携帯端末でインターネットのブックマークしたページを開いて前にしっかり確認していなかったページを見る。
その内容を参考にして体の側面で留めたブラジャーを正しい位置にずらすやり方を試して、あんなに苦労していた作業が簡単に成功したことに感動を覚える。
「回せばいいって言ってたのはこういうことなのか……! ブラジャーはこれでいいとして、パンツは……あぁ……」
着替えの入ったカバンから予備の下着が入った包みを開いてブラジャーとセットのショーツではなくボクサータイプのパンツを履くことを選択する。

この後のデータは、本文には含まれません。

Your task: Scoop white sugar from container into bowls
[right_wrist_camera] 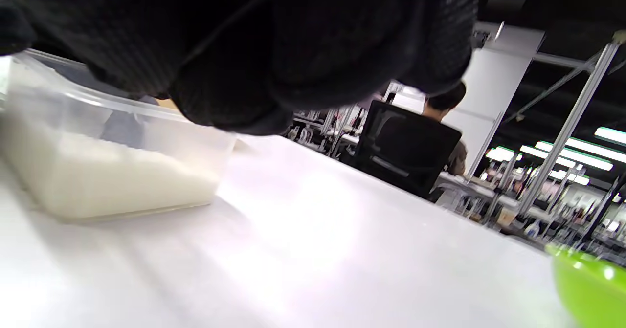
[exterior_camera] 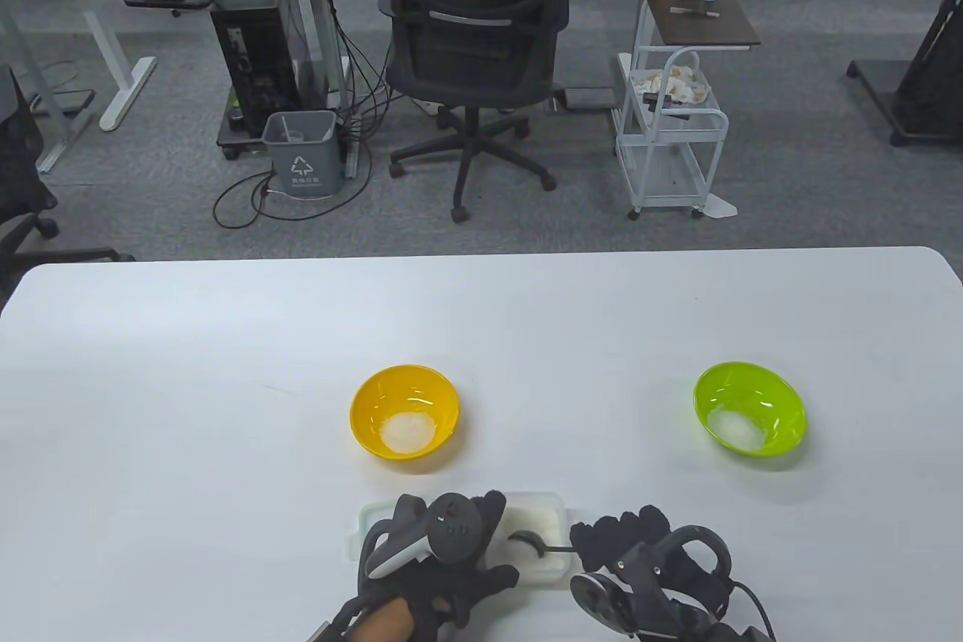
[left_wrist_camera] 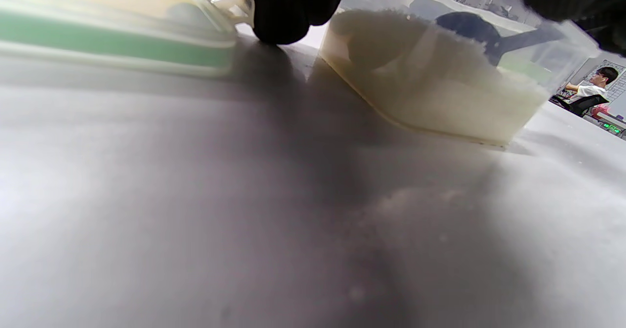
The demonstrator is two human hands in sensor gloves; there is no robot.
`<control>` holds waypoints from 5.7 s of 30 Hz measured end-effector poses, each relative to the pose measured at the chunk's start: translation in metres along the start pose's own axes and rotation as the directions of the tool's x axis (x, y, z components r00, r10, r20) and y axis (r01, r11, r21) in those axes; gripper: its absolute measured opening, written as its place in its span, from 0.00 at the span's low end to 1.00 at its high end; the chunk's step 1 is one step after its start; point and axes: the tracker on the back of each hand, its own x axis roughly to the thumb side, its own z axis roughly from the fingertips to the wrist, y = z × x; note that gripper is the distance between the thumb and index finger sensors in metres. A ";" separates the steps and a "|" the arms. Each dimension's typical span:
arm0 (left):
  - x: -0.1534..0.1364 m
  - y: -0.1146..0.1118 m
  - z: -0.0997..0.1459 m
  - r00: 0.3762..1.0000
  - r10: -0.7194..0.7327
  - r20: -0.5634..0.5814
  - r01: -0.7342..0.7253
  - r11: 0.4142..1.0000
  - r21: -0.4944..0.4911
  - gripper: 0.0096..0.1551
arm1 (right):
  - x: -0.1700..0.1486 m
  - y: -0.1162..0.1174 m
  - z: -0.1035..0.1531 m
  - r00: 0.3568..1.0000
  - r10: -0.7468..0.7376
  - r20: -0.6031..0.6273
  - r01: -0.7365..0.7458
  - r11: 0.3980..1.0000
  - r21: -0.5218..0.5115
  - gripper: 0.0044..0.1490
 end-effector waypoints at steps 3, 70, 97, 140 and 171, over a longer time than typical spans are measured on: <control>0.000 0.000 0.000 1.000 0.001 0.000 -0.001 1.000 0.000 0.58 | -0.006 0.003 0.000 0.998 -0.069 -0.015 0.069 0.997 0.016 0.26; 0.001 0.001 -0.001 1.000 -0.007 -0.001 0.007 1.000 -0.017 0.58 | -0.231 0.082 0.074 0.077 -0.455 -0.887 0.448 0.811 -0.377 0.27; 0.000 0.000 -0.001 1.000 -0.002 -0.002 0.002 1.000 -0.015 0.58 | -0.215 0.076 0.060 0.273 -0.283 -0.919 0.269 0.940 -0.209 0.29; 0.001 0.000 -0.001 1.000 -0.001 -0.006 0.000 1.000 -0.024 0.58 | -0.126 0.096 0.010 0.623 -0.214 -0.752 0.434 0.895 0.105 0.32; 0.001 -0.001 -0.001 1.000 0.006 -0.006 -0.007 1.000 -0.024 0.58 | -0.089 0.027 0.017 0.924 -0.188 -0.332 0.160 0.981 -0.109 0.54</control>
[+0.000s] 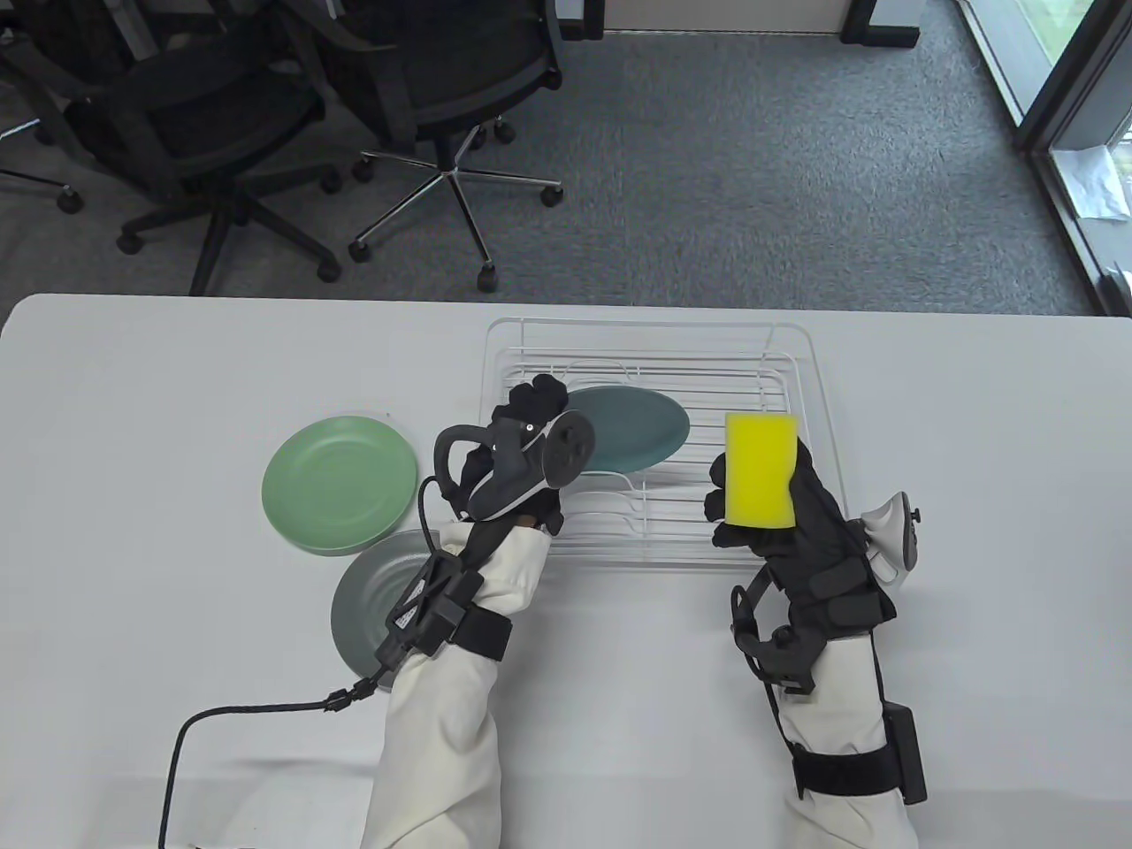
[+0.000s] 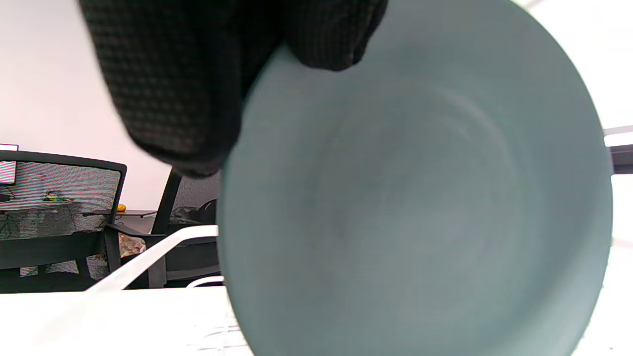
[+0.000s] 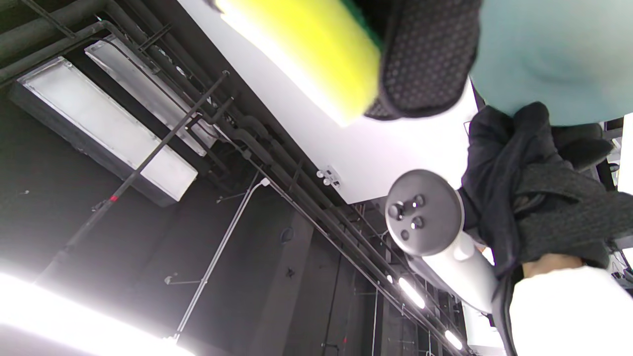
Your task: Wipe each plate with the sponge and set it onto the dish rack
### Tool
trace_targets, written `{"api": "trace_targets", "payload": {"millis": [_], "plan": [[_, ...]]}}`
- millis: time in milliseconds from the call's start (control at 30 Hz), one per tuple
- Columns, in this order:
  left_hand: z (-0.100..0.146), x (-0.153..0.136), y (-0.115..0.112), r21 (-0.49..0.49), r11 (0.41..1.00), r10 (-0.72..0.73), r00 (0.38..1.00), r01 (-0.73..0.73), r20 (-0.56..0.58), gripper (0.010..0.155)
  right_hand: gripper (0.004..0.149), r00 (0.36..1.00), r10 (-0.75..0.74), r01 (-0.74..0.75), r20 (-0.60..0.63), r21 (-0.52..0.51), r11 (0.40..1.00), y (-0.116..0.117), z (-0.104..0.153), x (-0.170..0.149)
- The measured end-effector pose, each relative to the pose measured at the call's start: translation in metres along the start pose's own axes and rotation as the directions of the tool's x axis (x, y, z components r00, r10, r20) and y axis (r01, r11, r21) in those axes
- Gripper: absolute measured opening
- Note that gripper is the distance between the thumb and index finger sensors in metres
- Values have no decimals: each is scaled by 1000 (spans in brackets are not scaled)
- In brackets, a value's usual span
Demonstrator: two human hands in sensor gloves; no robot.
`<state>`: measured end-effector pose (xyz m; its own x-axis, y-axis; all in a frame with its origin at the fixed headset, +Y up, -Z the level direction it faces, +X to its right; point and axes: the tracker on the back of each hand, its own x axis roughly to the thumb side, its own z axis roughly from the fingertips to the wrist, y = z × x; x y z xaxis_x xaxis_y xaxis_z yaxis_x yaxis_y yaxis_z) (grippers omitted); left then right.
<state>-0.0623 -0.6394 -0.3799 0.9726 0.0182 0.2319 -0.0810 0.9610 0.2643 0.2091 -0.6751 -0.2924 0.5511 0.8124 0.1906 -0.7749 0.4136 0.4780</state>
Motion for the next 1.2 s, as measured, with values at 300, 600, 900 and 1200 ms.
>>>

「大変大変! 着替えは終わったか!? 大変だ! すぐに降りてくれ」
「うん。どう?」
「ブラはともかく、ショーツはそれでいいのか?」
「うっ、それは何も言わないでくれ」
セキュリティ上、一応隠している身分や正体を疑われないためには素直にブラジャーとセットのショーツを選ぶことが最善であるはずなのだ。それでも、ただ気安い意地悪で指摘しただけのクラリッサがテレガートンの照れた反応を見ても楽しいだけだ。
「それはそもかく、結構なビッグネームが急にきたから、相応の対応をしなくちゃ……あぁ、大変だ。あいつが来るにしても私だけなら友人と会ったで話が終わるのに、立場のある相手に公式に会ったりする場所なんかじゃ、いま、お手伝いさんが秘書の方と一緒に支度しているから、こっちの服に着替え直して」
「ビッグネームって誰がきたんだよ」
「
「技術保全継承機関の実動隊のエースじゃないか!」
「いまからでも正装に……」
「あ、ちょっ、一人で着替えられ」
「ごめん、時間かかりずぎるから練習は後でして」
そう言って、強引にカバンとは別にクローゼットに用意していたテレガートンの為に新調されたレディーススーツの包装を解いていそいそと着付けを始める。